---
name: "daft-udf-tuning"
description: "Optimize Daft UDF performance. Invoke when user needs GPU inference, encounters slow UDFs, or asks about async/batch processing."
---

# Daft UDF Tuning

Optimize User-Defined Functions for performance.

## UDF Types

| Type | Decorator | Use Case |
|---|---|---|
| **Stateless** | `@daft.func` | Simple transforms.

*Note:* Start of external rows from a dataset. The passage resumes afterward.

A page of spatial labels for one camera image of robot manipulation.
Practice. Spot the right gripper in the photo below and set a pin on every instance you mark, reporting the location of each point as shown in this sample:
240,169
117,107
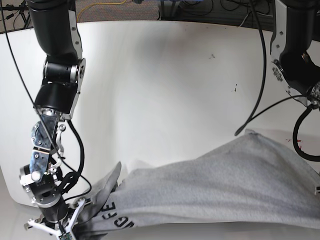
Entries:
58,219

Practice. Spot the grey T-shirt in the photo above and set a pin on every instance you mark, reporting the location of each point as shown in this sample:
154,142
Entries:
250,179

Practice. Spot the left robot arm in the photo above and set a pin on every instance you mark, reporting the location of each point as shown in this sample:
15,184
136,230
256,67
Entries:
292,66

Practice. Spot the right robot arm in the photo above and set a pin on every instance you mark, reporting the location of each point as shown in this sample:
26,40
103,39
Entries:
55,26

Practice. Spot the black tripod stand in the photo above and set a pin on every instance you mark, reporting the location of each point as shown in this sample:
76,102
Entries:
15,15

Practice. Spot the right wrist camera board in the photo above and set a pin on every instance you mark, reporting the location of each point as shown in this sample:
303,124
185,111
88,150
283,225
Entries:
66,236

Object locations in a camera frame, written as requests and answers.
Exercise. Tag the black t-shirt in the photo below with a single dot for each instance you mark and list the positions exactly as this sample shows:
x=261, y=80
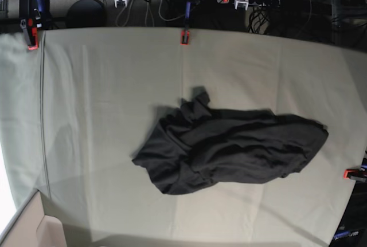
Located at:
x=194, y=146

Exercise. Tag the black power strip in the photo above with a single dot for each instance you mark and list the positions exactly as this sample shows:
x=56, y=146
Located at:
x=252, y=3

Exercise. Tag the round black stool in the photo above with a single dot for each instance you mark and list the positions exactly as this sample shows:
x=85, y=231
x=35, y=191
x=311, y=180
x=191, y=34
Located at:
x=86, y=14

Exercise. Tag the middle black orange clamp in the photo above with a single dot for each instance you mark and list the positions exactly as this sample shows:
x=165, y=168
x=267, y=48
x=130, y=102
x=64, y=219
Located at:
x=185, y=33

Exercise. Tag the black orange clamp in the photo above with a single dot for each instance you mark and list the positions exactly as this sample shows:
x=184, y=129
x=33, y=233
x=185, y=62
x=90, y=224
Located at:
x=185, y=33
x=34, y=15
x=357, y=174

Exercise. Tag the left black orange clamp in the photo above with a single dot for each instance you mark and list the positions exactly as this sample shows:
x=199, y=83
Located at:
x=34, y=15

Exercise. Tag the right black orange clamp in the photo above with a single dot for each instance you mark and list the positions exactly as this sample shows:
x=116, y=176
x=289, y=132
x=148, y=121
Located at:
x=357, y=174

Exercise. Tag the cardboard box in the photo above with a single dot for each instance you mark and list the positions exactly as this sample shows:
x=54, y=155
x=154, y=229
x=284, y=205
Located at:
x=30, y=226

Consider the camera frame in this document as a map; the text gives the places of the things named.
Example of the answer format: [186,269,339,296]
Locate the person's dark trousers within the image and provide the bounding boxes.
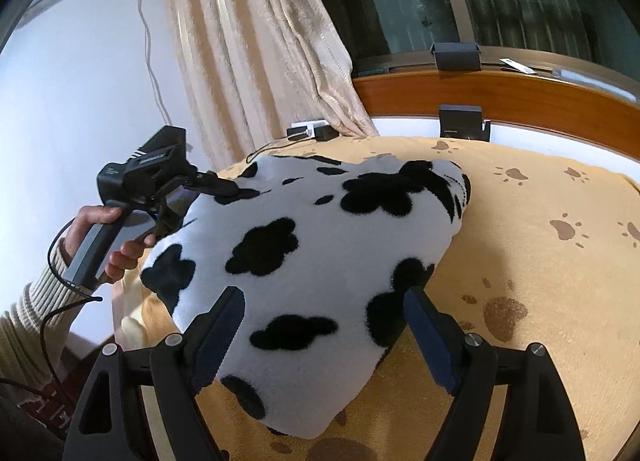
[0,381,66,461]

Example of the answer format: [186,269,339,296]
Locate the wooden headboard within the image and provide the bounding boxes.
[352,66,640,162]

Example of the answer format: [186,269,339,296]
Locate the black power adapter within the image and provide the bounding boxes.
[286,118,338,142]

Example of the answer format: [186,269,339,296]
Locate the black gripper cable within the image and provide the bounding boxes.
[0,218,104,392]

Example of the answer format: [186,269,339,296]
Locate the thin black cable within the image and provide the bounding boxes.
[245,137,296,165]

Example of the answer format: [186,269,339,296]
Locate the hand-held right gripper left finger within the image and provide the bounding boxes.
[60,285,246,461]

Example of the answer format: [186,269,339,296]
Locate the white wall cable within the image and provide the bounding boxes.
[134,0,173,128]

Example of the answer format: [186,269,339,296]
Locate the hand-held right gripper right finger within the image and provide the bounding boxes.
[404,286,586,461]

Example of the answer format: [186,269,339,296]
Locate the beige curtain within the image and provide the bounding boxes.
[162,0,381,172]

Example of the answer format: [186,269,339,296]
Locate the person's left forearm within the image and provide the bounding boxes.
[0,236,101,384]

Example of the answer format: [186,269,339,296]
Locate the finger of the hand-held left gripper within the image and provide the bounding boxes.
[185,168,242,196]
[149,188,198,242]

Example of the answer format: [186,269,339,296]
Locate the dark grey box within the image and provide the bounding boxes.
[431,42,482,73]
[438,104,492,143]

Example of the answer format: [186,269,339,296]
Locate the person's left hand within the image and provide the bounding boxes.
[59,205,151,284]

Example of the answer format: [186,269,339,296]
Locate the yellow paw print blanket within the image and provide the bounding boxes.
[112,134,640,461]

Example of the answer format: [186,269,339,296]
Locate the white paper tag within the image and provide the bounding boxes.
[500,58,539,76]

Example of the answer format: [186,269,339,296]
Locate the window with grey frame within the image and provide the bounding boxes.
[290,0,640,107]

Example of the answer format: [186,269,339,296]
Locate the cow print fleece garment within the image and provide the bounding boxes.
[140,154,472,441]

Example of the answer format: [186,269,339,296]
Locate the red patterned rug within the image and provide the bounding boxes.
[17,376,78,437]

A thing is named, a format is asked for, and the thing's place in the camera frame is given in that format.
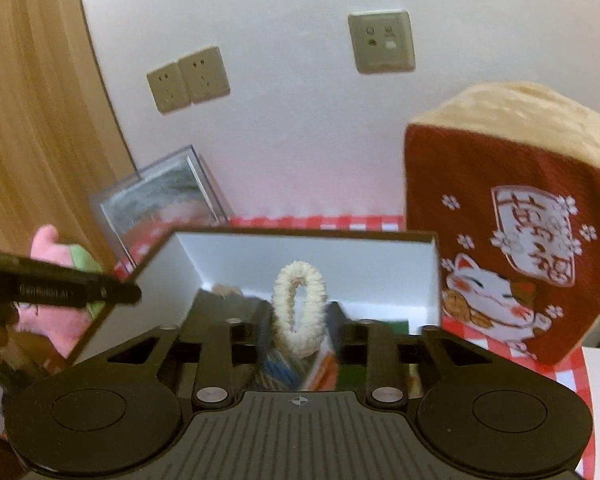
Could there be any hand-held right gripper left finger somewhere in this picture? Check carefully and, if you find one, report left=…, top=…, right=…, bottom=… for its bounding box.
left=105, top=301, right=275, bottom=408

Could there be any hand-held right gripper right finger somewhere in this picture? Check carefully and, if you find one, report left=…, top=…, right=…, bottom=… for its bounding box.
left=326, top=301, right=497, bottom=408

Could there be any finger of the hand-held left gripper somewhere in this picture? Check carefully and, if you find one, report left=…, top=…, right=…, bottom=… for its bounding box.
left=82, top=272, right=142, bottom=307

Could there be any dark brown cardboard box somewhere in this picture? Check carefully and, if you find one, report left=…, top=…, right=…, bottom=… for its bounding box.
left=67, top=228, right=442, bottom=391

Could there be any white fluffy scrunchie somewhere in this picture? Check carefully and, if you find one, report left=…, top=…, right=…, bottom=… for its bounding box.
left=271, top=260, right=328, bottom=358

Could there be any blue knitted item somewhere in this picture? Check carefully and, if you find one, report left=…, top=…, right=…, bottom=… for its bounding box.
left=259, top=359, right=301, bottom=391

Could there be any pink starfish plush toy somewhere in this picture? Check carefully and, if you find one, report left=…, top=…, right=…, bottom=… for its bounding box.
left=15, top=224, right=111, bottom=361

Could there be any wooden side panel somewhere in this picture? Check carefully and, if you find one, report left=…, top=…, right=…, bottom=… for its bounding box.
left=0, top=0, right=138, bottom=271

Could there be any red lucky cat cushion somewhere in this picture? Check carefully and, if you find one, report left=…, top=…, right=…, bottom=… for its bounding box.
left=402, top=81, right=600, bottom=366

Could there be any red checkered tablecloth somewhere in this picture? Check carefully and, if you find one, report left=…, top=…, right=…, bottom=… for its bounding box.
left=125, top=214, right=593, bottom=478

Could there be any beige wall power socket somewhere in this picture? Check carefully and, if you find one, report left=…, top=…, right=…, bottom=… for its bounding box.
left=146, top=61, right=191, bottom=113
left=178, top=46, right=231, bottom=105

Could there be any beige wall network plate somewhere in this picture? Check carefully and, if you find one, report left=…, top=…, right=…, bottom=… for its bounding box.
left=347, top=9, right=416, bottom=75

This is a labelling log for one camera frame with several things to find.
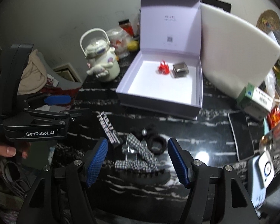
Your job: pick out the red fringed scarf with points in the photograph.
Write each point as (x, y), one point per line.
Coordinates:
(58, 88)

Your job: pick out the clear plastic hair clip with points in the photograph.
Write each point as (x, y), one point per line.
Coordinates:
(129, 149)

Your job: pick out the red foil packet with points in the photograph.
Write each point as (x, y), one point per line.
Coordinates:
(275, 119)

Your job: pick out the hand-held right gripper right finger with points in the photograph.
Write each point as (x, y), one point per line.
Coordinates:
(177, 163)

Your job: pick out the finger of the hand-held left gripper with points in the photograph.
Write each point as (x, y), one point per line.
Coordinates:
(67, 114)
(57, 99)

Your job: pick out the yellow fruit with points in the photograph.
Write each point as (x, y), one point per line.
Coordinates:
(132, 46)

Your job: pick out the person's left hand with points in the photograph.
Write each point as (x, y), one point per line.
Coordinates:
(4, 150)

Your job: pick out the red hair clip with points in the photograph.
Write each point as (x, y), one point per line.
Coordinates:
(162, 68)

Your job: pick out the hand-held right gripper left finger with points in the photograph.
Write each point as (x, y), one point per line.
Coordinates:
(96, 161)

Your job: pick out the light blue power bank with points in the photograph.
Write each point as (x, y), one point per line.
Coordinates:
(266, 168)

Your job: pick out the checkered fabric hair clip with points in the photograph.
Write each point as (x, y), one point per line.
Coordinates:
(140, 149)

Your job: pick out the crumpled clear plastic bag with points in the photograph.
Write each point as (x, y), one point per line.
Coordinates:
(276, 81)

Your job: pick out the black claw hair clip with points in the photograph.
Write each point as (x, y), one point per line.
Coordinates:
(154, 178)

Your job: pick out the black slim box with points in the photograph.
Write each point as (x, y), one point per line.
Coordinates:
(107, 128)

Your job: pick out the cream cartoon kettle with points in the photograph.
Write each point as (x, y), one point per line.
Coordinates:
(102, 51)

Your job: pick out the white foam board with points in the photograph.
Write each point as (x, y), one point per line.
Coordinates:
(231, 51)

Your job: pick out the red spice jar black lid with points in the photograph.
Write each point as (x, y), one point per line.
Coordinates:
(126, 26)

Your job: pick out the clear plastic bag with snacks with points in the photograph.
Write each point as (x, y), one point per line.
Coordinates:
(117, 39)

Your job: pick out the black smartphone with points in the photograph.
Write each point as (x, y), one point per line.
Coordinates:
(241, 135)

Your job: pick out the beige rectangular frame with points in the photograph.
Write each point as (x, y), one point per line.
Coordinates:
(65, 71)

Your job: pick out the green medicine box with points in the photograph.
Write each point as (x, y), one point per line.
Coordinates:
(252, 98)

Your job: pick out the beige cloth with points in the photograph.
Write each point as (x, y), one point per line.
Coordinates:
(33, 72)

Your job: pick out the round woven mat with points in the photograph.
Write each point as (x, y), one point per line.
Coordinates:
(268, 19)

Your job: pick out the grey translucent hair clip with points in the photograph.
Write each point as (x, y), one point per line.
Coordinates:
(180, 70)

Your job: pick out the lilac gift box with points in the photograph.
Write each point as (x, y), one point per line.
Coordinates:
(168, 28)

Use `async` for I/O-bound tasks. |
| **Stateful** | `@daft.cls` | Expensive init (e.g., loading models). Supports `gpus=N`. |
| **Batch** | `@daft.func.batch` | Vectorized CPU/GPU ops (NumPy/PyTorch). Faster. |

## Quick Recipes

### 1. Async I/O (Web APIs)

```python
@daft.func
async def fetch(url: str):
    async with aiohttp.ClientSession() as s:
        return await s.get(url).text()
```

### 2. GPU Batch Inference (PyTorch/Models)

```python
@daft.cls(gpus=1)
class Classifier:
    def __init__(self):
        self.model = load_model().cuda() # Run once per worker

    @daft.method.batch(batch_size=32)
    def predict(self, images):
        return self.model(images.to_pylist())

# Run with concurrency
df.with_column("preds", Classifier(max_concurrency=4).predict(df["img"]))
```

## Tuning Keys

-   **`max_concurrency`**: Total parallel UDF instances.
-   **`gpus=N`**: GPU request per instance.
-   **`batch_size`**: Rows per call. Too small = overhead; too big = OOM.
-   **`into_batches(N)`**: Pre-slice partitions if memory is tight.